--- Exercise requirements ---
Which lines of the data contain the string "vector"? Show each of them.

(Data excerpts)
__________

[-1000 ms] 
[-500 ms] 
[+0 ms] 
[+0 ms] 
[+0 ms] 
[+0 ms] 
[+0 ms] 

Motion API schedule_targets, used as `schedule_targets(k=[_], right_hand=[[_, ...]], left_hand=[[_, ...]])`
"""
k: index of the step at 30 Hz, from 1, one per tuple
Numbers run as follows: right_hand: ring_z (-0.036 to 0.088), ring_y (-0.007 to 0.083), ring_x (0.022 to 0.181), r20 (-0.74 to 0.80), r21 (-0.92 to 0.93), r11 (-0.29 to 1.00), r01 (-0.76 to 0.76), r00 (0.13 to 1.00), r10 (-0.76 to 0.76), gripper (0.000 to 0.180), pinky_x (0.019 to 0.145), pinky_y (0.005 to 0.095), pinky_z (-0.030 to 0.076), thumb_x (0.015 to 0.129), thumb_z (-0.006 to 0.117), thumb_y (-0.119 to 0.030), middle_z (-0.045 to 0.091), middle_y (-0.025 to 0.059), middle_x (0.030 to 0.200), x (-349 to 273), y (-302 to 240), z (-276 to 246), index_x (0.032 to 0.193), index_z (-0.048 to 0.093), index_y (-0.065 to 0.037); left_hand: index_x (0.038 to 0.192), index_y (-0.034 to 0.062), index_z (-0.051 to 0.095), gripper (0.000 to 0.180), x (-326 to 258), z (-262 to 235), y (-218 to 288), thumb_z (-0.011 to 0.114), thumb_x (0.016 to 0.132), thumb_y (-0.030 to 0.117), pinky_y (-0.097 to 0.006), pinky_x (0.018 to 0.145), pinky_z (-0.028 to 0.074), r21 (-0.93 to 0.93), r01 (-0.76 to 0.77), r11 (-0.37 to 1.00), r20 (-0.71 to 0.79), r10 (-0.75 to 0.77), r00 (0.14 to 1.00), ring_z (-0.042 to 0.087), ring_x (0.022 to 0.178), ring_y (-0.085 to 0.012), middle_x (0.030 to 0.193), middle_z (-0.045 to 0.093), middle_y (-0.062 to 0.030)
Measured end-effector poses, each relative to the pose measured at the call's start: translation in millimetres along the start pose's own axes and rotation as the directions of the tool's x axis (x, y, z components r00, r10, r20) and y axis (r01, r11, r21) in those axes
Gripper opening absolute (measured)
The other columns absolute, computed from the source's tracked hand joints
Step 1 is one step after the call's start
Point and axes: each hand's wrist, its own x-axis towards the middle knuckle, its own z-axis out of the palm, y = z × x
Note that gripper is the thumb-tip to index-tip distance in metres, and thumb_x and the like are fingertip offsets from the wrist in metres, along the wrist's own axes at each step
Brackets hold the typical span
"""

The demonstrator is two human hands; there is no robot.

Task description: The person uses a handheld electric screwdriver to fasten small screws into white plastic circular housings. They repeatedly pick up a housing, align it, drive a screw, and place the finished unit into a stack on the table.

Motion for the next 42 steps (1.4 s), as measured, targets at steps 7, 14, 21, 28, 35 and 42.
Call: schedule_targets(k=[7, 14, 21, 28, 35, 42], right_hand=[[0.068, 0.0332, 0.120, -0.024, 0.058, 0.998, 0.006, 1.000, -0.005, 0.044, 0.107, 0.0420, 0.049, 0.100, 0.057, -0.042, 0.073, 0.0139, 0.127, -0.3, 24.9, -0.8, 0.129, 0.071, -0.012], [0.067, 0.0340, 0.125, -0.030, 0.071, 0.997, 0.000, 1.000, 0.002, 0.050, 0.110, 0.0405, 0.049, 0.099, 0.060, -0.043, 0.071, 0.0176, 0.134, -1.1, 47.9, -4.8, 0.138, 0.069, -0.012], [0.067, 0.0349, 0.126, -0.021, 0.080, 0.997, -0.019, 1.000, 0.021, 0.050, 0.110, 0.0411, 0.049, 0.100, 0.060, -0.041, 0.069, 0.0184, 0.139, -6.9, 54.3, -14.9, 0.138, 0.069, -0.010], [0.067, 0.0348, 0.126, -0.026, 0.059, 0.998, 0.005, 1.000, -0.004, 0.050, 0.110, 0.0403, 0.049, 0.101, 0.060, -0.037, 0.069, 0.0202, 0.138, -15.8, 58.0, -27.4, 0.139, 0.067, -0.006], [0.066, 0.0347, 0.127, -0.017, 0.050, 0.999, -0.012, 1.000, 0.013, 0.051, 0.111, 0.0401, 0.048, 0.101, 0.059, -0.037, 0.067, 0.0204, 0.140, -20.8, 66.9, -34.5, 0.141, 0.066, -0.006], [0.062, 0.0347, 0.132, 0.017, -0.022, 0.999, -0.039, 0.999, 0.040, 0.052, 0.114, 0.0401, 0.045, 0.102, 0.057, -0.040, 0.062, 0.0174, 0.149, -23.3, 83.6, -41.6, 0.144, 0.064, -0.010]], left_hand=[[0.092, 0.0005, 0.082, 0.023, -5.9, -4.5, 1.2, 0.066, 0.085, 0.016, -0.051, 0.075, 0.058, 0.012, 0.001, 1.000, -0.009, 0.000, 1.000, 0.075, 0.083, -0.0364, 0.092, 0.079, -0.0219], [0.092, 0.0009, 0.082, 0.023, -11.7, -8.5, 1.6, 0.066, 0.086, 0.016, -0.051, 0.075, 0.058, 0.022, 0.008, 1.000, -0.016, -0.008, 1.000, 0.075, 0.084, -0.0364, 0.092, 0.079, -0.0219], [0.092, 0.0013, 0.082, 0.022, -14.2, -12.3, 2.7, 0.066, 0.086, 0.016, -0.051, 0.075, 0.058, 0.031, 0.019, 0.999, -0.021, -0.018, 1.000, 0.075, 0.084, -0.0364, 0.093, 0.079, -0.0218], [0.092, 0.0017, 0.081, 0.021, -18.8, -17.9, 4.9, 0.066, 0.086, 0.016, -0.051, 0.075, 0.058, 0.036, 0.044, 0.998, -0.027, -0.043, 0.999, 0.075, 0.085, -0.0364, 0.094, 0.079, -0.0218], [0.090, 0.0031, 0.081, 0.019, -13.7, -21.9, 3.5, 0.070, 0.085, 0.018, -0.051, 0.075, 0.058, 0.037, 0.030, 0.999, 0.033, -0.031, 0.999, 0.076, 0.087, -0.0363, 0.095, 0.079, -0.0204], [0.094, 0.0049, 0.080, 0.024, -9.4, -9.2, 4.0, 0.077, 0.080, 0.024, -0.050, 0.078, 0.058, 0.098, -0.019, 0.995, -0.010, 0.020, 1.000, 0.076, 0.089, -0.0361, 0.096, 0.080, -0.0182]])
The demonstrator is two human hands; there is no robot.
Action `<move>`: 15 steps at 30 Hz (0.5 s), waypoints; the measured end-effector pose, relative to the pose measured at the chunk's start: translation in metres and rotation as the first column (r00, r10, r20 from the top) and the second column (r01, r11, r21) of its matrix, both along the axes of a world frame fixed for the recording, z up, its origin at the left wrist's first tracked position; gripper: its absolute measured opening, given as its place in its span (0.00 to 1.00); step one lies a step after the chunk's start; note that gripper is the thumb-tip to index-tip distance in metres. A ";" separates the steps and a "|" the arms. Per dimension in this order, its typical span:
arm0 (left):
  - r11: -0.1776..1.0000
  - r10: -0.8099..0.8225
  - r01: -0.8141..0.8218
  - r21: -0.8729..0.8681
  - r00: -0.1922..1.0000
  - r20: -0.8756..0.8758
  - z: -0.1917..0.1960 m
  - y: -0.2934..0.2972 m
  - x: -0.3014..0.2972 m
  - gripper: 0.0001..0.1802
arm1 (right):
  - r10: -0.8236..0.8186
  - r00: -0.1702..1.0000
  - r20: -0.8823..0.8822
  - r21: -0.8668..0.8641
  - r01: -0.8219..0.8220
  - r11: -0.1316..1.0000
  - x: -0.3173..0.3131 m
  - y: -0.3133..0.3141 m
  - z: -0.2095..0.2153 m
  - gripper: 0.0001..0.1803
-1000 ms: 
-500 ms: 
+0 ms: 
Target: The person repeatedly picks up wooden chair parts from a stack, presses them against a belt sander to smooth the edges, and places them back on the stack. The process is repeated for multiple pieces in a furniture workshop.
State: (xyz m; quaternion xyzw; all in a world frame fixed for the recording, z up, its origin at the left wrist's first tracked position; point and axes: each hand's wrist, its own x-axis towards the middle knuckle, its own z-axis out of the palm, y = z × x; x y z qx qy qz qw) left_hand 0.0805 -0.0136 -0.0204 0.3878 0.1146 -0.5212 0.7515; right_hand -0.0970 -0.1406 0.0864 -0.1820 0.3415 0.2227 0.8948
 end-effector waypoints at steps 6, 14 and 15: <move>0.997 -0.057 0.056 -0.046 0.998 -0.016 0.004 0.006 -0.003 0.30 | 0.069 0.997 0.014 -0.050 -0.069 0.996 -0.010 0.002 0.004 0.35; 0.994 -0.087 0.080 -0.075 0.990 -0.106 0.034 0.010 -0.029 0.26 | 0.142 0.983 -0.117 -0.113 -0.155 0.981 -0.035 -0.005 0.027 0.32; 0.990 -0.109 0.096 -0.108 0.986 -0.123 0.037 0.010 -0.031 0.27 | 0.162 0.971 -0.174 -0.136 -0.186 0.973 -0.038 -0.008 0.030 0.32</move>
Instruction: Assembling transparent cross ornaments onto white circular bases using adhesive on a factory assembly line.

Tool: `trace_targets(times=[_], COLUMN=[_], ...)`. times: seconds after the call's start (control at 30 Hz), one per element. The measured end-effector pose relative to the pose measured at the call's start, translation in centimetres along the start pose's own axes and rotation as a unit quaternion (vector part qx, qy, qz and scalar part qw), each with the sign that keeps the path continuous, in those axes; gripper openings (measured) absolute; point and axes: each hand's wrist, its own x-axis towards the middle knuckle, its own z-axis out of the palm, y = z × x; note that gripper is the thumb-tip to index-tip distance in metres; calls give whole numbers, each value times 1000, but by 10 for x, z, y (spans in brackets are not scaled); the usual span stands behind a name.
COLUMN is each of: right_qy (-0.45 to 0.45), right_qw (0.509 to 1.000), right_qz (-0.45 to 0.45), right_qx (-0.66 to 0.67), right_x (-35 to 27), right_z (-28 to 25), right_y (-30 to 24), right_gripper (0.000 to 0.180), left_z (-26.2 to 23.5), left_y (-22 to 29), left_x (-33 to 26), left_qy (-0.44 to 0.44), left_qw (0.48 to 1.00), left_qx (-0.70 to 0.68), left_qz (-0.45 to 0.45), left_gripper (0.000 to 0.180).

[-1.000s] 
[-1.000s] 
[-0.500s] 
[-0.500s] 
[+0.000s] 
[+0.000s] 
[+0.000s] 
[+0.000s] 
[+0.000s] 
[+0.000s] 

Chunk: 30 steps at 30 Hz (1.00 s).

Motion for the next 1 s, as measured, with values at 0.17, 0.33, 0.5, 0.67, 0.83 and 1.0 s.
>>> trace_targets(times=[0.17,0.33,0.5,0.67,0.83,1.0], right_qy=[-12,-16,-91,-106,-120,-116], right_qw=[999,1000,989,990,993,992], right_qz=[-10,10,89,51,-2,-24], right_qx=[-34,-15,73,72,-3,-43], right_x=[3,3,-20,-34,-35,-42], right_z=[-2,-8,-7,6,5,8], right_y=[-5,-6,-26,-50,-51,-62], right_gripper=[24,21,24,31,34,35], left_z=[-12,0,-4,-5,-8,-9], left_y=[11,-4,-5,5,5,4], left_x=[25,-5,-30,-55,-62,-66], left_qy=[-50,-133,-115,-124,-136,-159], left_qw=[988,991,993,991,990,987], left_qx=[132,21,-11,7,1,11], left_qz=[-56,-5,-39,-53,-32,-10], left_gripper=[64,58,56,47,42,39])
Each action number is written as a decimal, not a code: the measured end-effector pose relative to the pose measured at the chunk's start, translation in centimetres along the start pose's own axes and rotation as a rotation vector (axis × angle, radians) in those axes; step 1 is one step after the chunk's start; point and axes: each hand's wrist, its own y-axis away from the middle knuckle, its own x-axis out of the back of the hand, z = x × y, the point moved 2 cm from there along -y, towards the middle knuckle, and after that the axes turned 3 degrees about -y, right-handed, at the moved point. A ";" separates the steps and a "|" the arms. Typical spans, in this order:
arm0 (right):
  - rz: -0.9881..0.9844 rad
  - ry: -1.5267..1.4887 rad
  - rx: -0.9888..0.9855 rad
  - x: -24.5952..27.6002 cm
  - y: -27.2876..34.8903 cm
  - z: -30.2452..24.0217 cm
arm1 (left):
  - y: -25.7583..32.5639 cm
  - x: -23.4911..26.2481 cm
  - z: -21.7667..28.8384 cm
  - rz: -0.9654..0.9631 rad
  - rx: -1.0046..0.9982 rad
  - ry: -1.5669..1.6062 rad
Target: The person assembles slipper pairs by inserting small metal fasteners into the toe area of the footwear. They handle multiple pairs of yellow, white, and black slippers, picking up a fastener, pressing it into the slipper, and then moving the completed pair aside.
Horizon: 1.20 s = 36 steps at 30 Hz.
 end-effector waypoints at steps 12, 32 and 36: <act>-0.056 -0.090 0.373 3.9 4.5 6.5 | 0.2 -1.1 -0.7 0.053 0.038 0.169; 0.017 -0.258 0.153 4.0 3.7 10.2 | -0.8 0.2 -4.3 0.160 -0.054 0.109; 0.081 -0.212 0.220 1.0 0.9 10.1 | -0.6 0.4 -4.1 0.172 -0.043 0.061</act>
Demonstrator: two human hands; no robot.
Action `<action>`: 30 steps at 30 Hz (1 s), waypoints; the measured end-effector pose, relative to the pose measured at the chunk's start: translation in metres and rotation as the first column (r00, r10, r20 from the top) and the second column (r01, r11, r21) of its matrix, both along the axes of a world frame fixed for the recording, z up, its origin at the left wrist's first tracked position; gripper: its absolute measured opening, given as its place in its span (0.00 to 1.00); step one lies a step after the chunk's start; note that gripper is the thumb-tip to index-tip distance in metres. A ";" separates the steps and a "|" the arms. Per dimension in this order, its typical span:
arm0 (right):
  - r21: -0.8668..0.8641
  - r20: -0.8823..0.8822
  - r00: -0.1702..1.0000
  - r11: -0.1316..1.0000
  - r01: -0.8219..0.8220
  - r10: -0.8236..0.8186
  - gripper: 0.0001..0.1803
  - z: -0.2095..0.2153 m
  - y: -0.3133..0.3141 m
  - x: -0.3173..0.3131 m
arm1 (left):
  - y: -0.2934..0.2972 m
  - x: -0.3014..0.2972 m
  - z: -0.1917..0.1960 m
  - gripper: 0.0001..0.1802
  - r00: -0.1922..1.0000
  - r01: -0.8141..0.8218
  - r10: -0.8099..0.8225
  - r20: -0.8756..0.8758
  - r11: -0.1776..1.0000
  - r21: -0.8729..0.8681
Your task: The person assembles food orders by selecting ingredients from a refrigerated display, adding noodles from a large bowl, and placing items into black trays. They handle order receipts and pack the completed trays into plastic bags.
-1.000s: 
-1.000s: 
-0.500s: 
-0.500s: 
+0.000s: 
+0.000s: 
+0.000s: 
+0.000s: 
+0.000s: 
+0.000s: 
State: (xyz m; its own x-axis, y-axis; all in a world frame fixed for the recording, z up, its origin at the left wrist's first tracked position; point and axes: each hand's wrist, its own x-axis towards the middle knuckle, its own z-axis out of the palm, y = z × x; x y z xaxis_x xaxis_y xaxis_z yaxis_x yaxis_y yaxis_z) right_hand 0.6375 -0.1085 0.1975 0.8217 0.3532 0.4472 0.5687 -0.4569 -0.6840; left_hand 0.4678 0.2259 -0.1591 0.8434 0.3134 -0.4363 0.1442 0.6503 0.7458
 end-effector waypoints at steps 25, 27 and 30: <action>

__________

--- Answer area ---
Tool: `trace_targets(times=[_], COLUMN=[_], ...)`. times: seconds after the call's start (control at 30 Hz), one per element. The measured end-effector pose relative to the pose measured at the call's start, translation in centimetres along the start pose's own axes and rotation as a unit quaternion (vector part qx, qy, qz and scalar part qw), each with the sign that keeps the path continuous, in those axes; gripper openings (measured) absolute; point and axes: each hand's wrist, its own x-axis towards the middle knuckle, its own z-axis out of the palm, y = z × x; note that gripper is the thumb-tip to index-tip distance in metres; calls give whole numbers, each value times 1000, but by 10 for x, z, y (spans in brackets are not scaled); the usual span stands behind a name.
Each action number is written as a decimal, not a code: the measured end-effector pose relative to the pose measured at the chunk's start, translation in centimetres along the start pose's own axes and rotation as a rotation vector (axis × angle, radians) in those axes; step 1 is one step after the chunk's start; point and axes: each hand's wrist, its own y-axis away from the middle knuckle, its own x-axis out of the back of the hand, z = x × y, the point moved 2 cm from there along -y, towards the middle knuckle, and after that the axes turned 3 degrees about -y, right-handed, at the moved point. A ";" separates the steps and a "|" the arms. Typical spans, in this order:

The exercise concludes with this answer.